Stanford students will attend in-person at CEMEX Auditorium at the Graduate School of Business and non-Stanford students will attend virtually via Zoom. Most guest speakers will also attend virtually, while any potential in-person appearances will depend on the speaker’s schedule and availability.
“As a longtime Stanford instructor, I’m very excited to have undergrads and grad students back in the classroom together in such a fun setting. And of course, there will also be Continuing Studies students adding key perspectives to the class,” Steyer said. “I want students to not only understand the issues we are facing in American politics, but why these issues matter to them personally – in their lives, at home for their families, and for the change they want to effect in this world.”
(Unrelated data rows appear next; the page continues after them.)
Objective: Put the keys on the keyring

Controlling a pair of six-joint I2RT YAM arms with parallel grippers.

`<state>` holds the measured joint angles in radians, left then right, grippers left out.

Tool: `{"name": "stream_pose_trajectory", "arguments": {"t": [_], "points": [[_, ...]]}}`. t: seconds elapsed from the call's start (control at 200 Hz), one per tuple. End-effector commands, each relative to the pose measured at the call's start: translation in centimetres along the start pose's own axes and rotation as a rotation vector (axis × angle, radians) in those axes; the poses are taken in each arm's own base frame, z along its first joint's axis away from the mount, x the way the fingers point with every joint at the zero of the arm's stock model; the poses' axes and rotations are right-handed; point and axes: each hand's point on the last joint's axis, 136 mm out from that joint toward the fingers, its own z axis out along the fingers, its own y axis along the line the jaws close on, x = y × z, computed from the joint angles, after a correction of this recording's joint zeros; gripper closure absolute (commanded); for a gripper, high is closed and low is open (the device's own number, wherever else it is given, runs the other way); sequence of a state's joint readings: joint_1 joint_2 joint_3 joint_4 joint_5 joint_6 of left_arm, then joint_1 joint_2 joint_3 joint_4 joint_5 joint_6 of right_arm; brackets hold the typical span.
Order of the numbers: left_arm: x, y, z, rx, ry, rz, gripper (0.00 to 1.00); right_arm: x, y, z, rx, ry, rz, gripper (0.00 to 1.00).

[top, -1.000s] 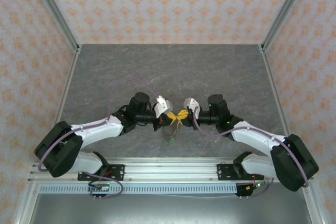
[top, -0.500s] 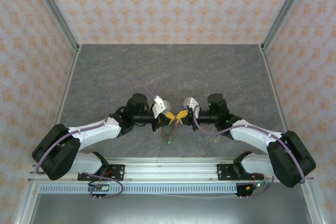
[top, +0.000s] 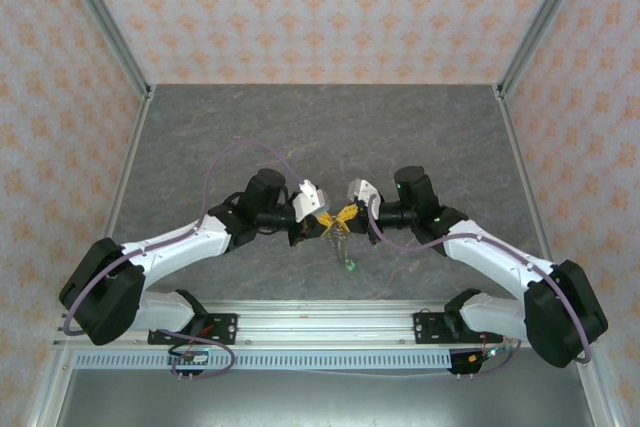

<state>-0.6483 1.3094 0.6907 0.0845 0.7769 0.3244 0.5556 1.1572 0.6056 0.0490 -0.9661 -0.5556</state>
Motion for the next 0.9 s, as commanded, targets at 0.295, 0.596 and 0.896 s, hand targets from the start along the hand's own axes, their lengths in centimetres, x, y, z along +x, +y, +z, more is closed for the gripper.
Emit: {"name": "stream_pose_trajectory", "arguments": {"t": [0.295,0.596,0.896], "points": [[-1.1,-0.6,0.2,0.017,-0.002,0.036,0.80,-1.6,0.7,0.2,-0.034,0.019,-0.082,1.00],[-1.1,-0.6,0.4,0.023,0.007,0.042,0.86,-1.8,0.6,0.4,-0.031,0.018,-0.087,1.00],[-1.9,-0.6,0.1,0.005,-0.061,0.041,1.00,0.0,0.5,0.8,-0.034,0.030,-0.028,0.90]]}}
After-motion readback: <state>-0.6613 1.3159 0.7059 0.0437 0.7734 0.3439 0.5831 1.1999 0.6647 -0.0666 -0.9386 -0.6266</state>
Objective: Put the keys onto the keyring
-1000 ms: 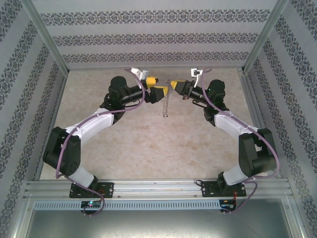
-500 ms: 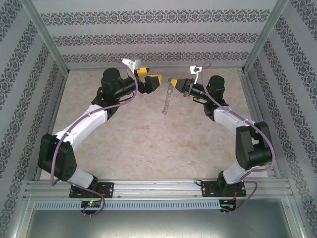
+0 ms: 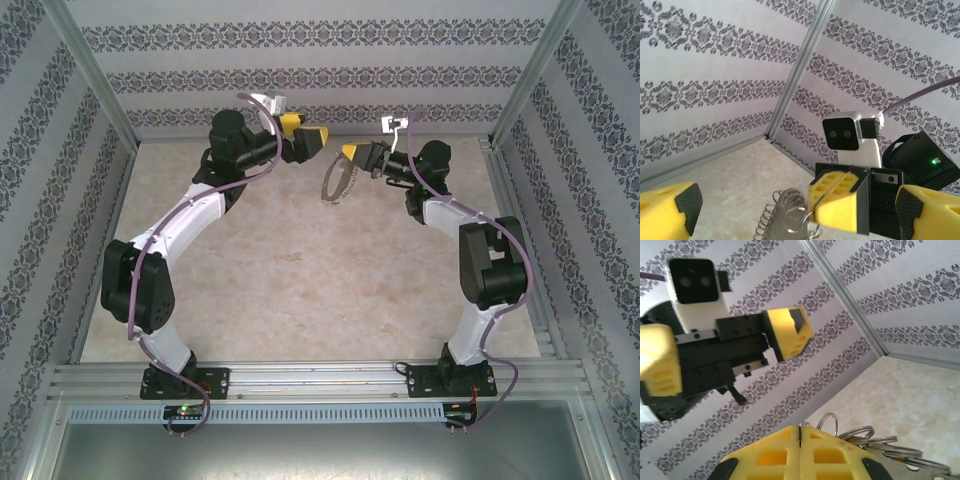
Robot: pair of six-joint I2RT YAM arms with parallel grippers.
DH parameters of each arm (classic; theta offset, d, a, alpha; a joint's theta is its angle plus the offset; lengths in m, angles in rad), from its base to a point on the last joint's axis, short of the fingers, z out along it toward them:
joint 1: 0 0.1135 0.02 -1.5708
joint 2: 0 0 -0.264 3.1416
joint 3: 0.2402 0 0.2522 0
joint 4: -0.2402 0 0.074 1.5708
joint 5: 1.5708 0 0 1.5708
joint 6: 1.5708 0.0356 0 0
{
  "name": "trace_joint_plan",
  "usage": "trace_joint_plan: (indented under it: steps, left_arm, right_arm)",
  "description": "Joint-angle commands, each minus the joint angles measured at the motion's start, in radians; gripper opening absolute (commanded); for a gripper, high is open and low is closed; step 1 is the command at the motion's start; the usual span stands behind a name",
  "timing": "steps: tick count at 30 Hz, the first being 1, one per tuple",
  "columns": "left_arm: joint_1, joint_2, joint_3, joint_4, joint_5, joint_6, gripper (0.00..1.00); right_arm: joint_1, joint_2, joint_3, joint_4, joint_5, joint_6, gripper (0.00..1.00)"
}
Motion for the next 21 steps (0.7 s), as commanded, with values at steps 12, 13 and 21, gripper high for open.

In 2011, ahead of the 2012 general election, Stanford Continuing Studies offered the course Election 2012 to Stanford students in the hope of increasing their engagement with and interest in the political process. Jennifer Deitz, director and associate dean for Continuing Studies, said that the course was popular enough that Continuing Studies offered a mid-term election course two years later.
“With everything happening in the country these last couple of years, Continuing Studies is making it a priority to create opportunities for intergenerational students to join with community members of all ages to participate in courses focused on political and social justice themes, as well as current events,” Deitz said.
Each year, more than 17,000 lifelong learners enroll in Stanford Continuing Studies courses in liberal arts and sciences, wellness and health, creative writing, and professional development. Courses are open to all adults and offered both online and on campus.
This fall, Stanford Continuing Studies is offering more than 120 online courses and more than 20 on-campus courses. Classes include Iconic Artworks of the Renaissance; Climate Change in Context: What Does the Past Tell Us About the Future?; 19th-Century Gothic Novels: Frankenstein and Dracula; and Ethical Data and AI: Concepts and Tools for Responsible Decision-Making.